И вот сейчас, наделённый полной свободой и в пространстве, и во времени, он шёл, не думая о смысле устремления, подчиняясь скорее инстинкту бегства от одиночества. Месяц на небосклоне тонким серпиком указывал на вёдро. И хотя на дворе сентябрь уже свершил свой извечный крок в Новолетие, всё пространство под низкими звёздами наполнялось почти летней теплынью и первозданной благодатью. Скульптор неожиданно даже для самого себя остановился, будто наткнувшись на невидимое препятствие. Он не был суеверным, но косяк молодого месяца предательски щурился именно за левым плечом. Ему помнилось, как маманя в детстве считала дурной приметой первого молодика увидеть с левого плеча – «цельный месяц удачи не жди». А что, если Лидка подшутила да от ворот поворот жениху даст? Такой расклад ну никак не соответствовал ни его интеллигентному положению на хуторе, ни тем более возрасту. Было бы весьма несолидно проколоться сейчас, с его-то жизненным опытом.

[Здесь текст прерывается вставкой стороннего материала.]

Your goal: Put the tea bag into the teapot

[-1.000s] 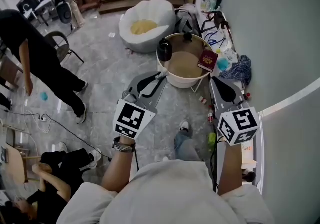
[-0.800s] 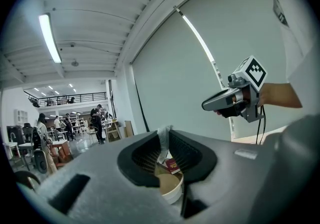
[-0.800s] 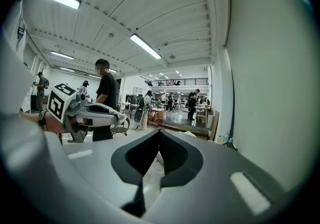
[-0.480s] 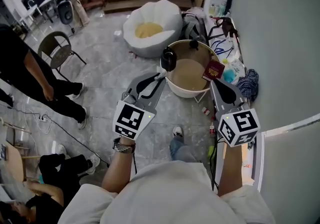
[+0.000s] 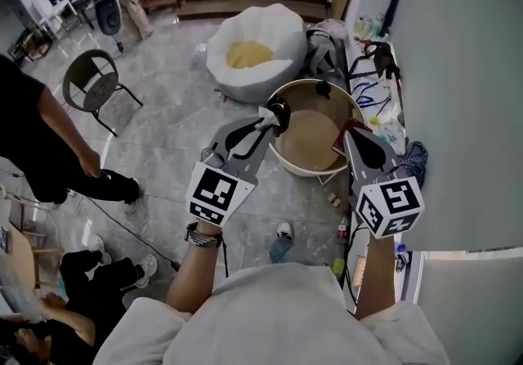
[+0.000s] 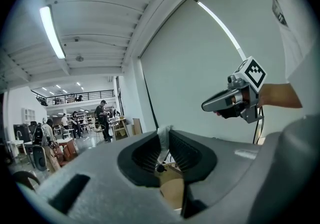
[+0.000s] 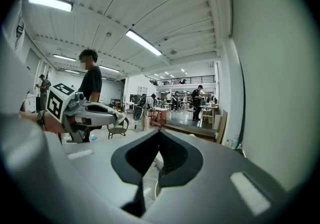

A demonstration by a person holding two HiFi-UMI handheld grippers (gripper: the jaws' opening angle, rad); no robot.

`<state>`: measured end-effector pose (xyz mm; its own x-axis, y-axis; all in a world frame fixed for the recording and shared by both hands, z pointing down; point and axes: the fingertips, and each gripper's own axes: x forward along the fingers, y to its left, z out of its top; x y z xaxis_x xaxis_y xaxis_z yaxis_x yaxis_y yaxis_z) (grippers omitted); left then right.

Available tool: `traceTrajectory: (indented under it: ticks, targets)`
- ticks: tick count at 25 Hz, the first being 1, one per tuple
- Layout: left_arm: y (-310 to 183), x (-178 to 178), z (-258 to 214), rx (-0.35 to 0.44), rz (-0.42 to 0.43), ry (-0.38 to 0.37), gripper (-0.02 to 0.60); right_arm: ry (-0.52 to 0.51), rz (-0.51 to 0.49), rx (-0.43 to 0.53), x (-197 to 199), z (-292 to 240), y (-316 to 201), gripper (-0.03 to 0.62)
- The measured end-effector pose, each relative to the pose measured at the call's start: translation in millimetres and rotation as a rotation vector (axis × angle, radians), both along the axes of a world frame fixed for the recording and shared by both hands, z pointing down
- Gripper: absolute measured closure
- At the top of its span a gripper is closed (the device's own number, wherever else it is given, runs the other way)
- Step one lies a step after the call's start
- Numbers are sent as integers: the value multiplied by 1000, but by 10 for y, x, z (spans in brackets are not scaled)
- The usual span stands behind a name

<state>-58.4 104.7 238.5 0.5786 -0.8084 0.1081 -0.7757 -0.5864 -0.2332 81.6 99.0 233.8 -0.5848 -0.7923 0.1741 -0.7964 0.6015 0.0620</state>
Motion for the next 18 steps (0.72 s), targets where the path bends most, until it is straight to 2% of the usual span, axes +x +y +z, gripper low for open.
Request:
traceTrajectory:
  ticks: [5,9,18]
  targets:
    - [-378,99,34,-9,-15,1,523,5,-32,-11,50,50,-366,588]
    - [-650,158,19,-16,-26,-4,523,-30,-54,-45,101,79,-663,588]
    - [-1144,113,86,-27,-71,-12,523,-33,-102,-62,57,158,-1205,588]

А с чего всё началось? Он вспомнил, как однова, второго дня спозаранку, приключилась в его хозяйстве такая потреба – пригласить соседа-тракториста пахоту навести. В зиму огородцу надобен отдых под вольными ветрами да пуховыми снегами. Но вот закавыка какая: брать плату за пахоту со своих, местных, у механизаторов не принято, ну если только кой-чем. А это кой-что в лавке не бывает, потому как не тот смак в лавках продают. Да если бы только в смаке дело было – тут может попасться всякое зелье поганое, как в народе гутарят, можно за что бороться, на то и напороться. А трактористу, ясное дело, рисковать нет потребы, один он в хуторе. Вот, стало быть, за натуральный труд и натуральный продукт полагается.

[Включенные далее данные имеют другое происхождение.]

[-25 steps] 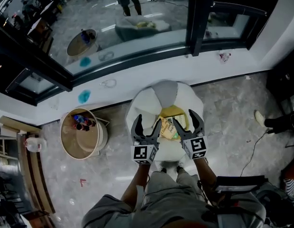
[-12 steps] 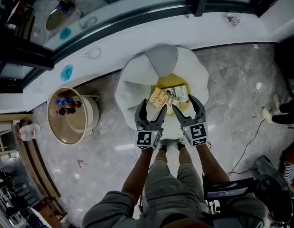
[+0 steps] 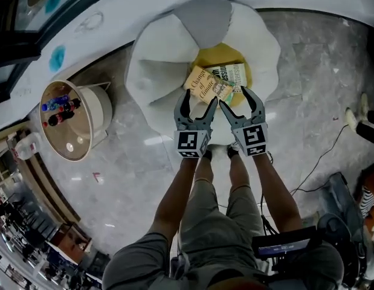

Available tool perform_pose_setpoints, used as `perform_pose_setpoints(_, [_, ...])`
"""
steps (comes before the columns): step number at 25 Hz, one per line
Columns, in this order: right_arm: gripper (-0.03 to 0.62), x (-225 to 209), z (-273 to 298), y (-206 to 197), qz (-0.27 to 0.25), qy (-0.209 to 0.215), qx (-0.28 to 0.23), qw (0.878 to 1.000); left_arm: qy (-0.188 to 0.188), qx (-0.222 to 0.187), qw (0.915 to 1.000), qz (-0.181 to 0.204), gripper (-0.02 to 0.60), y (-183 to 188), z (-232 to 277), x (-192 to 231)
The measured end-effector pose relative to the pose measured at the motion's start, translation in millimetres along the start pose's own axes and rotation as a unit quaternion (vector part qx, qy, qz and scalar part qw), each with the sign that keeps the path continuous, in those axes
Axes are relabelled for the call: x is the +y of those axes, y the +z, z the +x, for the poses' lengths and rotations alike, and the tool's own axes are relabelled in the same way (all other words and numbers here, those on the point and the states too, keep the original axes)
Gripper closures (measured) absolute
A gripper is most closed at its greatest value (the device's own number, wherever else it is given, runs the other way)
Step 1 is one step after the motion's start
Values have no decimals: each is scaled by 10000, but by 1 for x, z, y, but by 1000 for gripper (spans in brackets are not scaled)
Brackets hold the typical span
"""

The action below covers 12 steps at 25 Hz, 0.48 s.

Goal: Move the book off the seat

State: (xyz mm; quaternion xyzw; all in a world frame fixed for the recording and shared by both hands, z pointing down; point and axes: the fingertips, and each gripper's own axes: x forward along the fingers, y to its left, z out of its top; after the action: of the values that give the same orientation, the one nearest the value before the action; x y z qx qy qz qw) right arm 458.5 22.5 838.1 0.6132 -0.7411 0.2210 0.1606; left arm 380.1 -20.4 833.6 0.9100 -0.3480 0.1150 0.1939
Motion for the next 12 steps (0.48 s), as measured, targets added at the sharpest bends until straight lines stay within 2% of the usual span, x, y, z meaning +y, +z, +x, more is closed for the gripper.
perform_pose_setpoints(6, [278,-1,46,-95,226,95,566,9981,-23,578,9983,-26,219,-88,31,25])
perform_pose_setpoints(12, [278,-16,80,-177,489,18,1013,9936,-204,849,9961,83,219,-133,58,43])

Ну, что делать, наш скултор, как стали величать его местные представительницы «СМИ на завалинке», на закате предпахотного дня, по определённой эксклюзивной информации, подался прямо к Лидке, которую он знавал ещё с юных лет. В те времена она слыла хуторской красавицей, а он, как говорится, был ещё пацаном голопузым, но уже поглядывал на таких гарных дивчин.
Однако, когда он сейчас подошёл к её дому, чтобы раздобыть кой-чего, то намётанным глазом, возможно подсознательно, да ну что уж тут греха таить, зорким мужским оком оценил и фигурность, и комплекцию сидевшей под шелковицей на скамеечке Лидии Антиповны, или, по-хуторскому, Лидки. Он без труда чётко представил её обнажённой. И выходило, что, несмотря на её солидный возраст, Лидка не уступала Данае. Он, как художник-профессионал, мог отчетливо вообразить конструкцию любой фигуры даже под одеждой. А может, сработало ещё и шальное мужское воображение, выдающее представляемое за желаемое.
Лидия Антиповна, завидя приближавшегося Дёмина, как-то встрепенулась, одёрнула кофточку и немного сдвинулась, давая ему возможность присесть рядом. Она уже догадывалась, за чем пришёл «гонец». Опускаясь на скамейку, скульптор как бы невзначай коснулся локтем высокого бюста Лидки.
– Пятый. Не, наверно, шестой… – задумчиво сказал он.
– Да не, уже было семь. Начало осьмого, – поправила Лидка. – Коровы дома давно.
Скульптор внимательно и серьёзно посмотрел на Лидкин бюст:
– Не, вот тут пятый або шастой. – И при этом всей пятернёй сделал замер.
– Ох!.. – звонко выдохнула Лидка, хватая его руку, однако не отводя. – Ну и бесстыдник! А як люди увидють?
А сама, зардевшись, уже понизив голос, спросила:
– А как размер угадал?
– Дык работа у меня такая, сама знаешь, – наклонившись ближе, на ухо шепнул Дёмин. – В гости пустишь?
– Что ты, что ты! – замахала руками Лидка, ещё больше зардевшись, оглядывая в обе стороны улицу. – У людей на виду сидим. Счас вынесу потребу, а в гости придешь в други раз, бо я и сама… давно ты мне нравишься. – И она резко поднялась. – Я счас буду.